> **Task objective**
Starting at the first line of the data below, write out each line exactly until you reach the line containing "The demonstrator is", and include that line too.

> **The data**
- Opening Delimiter -

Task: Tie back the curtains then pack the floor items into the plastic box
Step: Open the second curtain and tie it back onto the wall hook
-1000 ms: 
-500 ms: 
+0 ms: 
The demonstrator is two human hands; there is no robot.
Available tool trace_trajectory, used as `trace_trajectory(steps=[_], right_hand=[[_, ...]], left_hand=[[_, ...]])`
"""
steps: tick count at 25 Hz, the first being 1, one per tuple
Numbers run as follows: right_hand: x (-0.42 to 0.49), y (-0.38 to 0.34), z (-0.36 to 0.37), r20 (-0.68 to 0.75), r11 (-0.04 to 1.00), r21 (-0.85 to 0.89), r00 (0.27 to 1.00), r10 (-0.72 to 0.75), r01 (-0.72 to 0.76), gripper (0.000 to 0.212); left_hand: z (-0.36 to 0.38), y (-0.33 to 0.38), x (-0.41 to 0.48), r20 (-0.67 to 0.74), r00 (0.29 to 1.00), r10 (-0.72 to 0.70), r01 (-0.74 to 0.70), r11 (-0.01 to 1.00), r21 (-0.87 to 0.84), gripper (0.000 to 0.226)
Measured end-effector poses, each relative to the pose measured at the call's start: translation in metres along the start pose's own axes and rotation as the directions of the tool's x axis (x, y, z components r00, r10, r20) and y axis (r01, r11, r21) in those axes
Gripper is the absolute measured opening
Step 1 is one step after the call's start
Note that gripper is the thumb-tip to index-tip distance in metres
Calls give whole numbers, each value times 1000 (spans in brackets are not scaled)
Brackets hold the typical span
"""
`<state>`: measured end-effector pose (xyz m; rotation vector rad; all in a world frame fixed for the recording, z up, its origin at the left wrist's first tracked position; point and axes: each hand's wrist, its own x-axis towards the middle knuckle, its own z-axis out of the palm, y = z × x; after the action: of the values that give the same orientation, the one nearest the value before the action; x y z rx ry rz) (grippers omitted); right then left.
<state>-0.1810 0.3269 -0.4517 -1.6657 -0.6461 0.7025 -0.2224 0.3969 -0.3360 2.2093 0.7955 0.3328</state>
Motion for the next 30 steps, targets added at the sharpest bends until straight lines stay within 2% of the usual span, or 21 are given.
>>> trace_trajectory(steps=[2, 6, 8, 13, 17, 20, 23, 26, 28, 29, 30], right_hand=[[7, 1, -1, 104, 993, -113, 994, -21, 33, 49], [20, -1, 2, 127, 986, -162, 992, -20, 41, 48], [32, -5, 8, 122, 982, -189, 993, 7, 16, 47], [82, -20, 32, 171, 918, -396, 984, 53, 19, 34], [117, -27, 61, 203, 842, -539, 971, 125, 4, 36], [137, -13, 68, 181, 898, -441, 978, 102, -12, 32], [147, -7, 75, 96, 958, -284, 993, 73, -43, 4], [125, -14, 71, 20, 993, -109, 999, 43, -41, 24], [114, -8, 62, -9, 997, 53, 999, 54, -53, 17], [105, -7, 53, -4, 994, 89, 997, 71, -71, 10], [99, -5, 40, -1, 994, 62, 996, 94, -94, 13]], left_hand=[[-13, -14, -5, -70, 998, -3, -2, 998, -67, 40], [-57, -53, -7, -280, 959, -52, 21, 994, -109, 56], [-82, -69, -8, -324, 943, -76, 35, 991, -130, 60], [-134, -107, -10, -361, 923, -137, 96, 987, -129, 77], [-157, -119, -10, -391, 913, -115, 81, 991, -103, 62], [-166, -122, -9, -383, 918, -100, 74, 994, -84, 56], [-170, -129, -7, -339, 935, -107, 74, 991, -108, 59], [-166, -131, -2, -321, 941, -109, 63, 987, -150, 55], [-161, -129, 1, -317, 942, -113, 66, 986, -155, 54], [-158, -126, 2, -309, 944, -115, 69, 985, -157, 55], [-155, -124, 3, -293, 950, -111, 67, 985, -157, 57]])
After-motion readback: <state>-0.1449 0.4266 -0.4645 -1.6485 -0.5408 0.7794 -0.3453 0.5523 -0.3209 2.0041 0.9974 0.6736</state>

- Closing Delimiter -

> **Your response**
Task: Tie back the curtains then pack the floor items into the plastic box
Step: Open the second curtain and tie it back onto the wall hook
-1000 ms: 
-500 ms: 
+0 ms: 
The demonstrator is two human hands; there is no robot.

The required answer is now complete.